__SOURCE DATA__

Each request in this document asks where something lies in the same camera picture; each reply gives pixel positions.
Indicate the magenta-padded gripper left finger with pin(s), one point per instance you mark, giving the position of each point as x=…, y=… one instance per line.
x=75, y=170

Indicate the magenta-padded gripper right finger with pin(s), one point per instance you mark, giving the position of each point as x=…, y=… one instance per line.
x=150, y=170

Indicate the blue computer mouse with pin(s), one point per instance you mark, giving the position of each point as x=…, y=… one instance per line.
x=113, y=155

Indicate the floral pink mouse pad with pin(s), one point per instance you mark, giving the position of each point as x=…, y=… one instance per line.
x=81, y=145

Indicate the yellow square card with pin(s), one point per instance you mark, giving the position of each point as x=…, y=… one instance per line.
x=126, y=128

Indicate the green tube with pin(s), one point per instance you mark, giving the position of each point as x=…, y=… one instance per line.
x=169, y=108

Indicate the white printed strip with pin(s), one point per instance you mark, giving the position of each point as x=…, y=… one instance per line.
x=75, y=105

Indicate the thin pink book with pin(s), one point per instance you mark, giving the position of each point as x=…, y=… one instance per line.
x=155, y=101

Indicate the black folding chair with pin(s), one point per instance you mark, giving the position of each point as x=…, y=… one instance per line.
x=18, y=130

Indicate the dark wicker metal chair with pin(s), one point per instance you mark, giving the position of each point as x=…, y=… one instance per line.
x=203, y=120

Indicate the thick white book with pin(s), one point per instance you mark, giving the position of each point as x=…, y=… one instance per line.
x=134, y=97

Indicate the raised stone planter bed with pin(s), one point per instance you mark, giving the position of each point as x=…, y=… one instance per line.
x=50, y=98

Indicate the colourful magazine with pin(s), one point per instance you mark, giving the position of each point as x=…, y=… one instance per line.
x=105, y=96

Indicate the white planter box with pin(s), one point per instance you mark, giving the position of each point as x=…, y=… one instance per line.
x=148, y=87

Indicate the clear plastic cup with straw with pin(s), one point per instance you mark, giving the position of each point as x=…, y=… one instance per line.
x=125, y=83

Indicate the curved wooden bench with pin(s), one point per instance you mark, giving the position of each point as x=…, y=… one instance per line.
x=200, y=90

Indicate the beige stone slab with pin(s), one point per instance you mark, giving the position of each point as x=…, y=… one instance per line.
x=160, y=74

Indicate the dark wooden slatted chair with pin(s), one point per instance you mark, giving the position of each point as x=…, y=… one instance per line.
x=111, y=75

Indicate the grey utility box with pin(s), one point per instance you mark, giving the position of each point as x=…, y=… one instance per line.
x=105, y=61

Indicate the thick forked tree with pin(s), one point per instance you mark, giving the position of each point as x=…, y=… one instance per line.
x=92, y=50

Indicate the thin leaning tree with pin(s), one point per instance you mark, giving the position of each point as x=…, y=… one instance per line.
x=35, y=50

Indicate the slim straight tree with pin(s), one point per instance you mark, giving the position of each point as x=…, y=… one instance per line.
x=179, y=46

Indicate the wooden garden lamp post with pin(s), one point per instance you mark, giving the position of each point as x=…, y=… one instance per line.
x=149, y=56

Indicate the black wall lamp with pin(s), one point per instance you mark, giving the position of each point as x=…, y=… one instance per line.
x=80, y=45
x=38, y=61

__THE TASK__
Repeat all the records without altering a single word.

__ANSWER TO THE PROBLEM__
Each request in this document asks where something lies in the same camera picture; each reply gives pixel positions.
Indicate the magenta-padded gripper left finger with pin(s), one point per instance you mark, giving the position of each point as x=…, y=… one instance per line.
x=75, y=170

Indicate the magenta-padded gripper right finger with pin(s), one point per instance you mark, giving the position of each point as x=…, y=… one instance per line.
x=150, y=170

Indicate the blue computer mouse with pin(s), one point per instance you mark, giving the position of each point as x=…, y=… one instance per line.
x=113, y=155

Indicate the floral pink mouse pad with pin(s), one point per instance you mark, giving the position of each point as x=…, y=… one instance per line.
x=81, y=145

Indicate the yellow square card with pin(s), one point per instance you mark, giving the position of each point as x=…, y=… one instance per line.
x=126, y=128

Indicate the green tube with pin(s), one point per instance you mark, giving the position of each point as x=…, y=… one instance per line.
x=169, y=108

Indicate the white printed strip with pin(s), one point per instance you mark, giving the position of each point as x=…, y=… one instance per line.
x=75, y=105

Indicate the thin pink book with pin(s), one point per instance you mark, giving the position of each point as x=…, y=… one instance per line.
x=155, y=101

Indicate the black folding chair with pin(s), one point per instance you mark, giving the position of each point as x=…, y=… one instance per line.
x=18, y=130

Indicate the dark wicker metal chair with pin(s), one point per instance you mark, giving the position of each point as x=…, y=… one instance per line.
x=203, y=120

Indicate the thick white book with pin(s), one point per instance you mark, giving the position of each point as x=…, y=… one instance per line.
x=134, y=97

Indicate the raised stone planter bed with pin(s), one point per instance you mark, giving the position of each point as x=…, y=… one instance per line.
x=50, y=98

Indicate the colourful magazine with pin(s), one point per instance you mark, giving the position of each point as x=…, y=… one instance per line.
x=105, y=96

Indicate the white planter box with pin(s), one point per instance you mark, giving the position of each point as x=…, y=… one instance per line.
x=148, y=87

Indicate the clear plastic cup with straw with pin(s), one point per instance you mark, giving the position of each point as x=…, y=… one instance per line.
x=125, y=83

Indicate the curved wooden bench with pin(s), one point per instance you mark, giving the position of each point as x=…, y=… one instance per line.
x=200, y=90

Indicate the beige stone slab with pin(s), one point per instance you mark, giving the position of each point as x=…, y=… one instance per line.
x=160, y=74

Indicate the dark wooden slatted chair with pin(s), one point per instance you mark, giving the position of each point as x=…, y=… one instance per line.
x=111, y=75

Indicate the grey utility box with pin(s), one point per instance you mark, giving the position of each point as x=…, y=… one instance per line.
x=105, y=61

Indicate the thick forked tree with pin(s), one point per instance you mark, giving the position of each point as x=…, y=… one instance per line.
x=92, y=50

Indicate the thin leaning tree with pin(s), one point per instance you mark, giving the position of each point as x=…, y=… one instance per line.
x=35, y=50

Indicate the slim straight tree with pin(s), one point per instance you mark, giving the position of each point as x=…, y=… one instance per line.
x=179, y=46

Indicate the wooden garden lamp post with pin(s), one point per instance you mark, giving the position of each point as x=…, y=… one instance per line.
x=149, y=56

Indicate the black wall lamp with pin(s), one point per instance you mark, giving the position of each point as x=…, y=… one instance per line.
x=80, y=45
x=38, y=61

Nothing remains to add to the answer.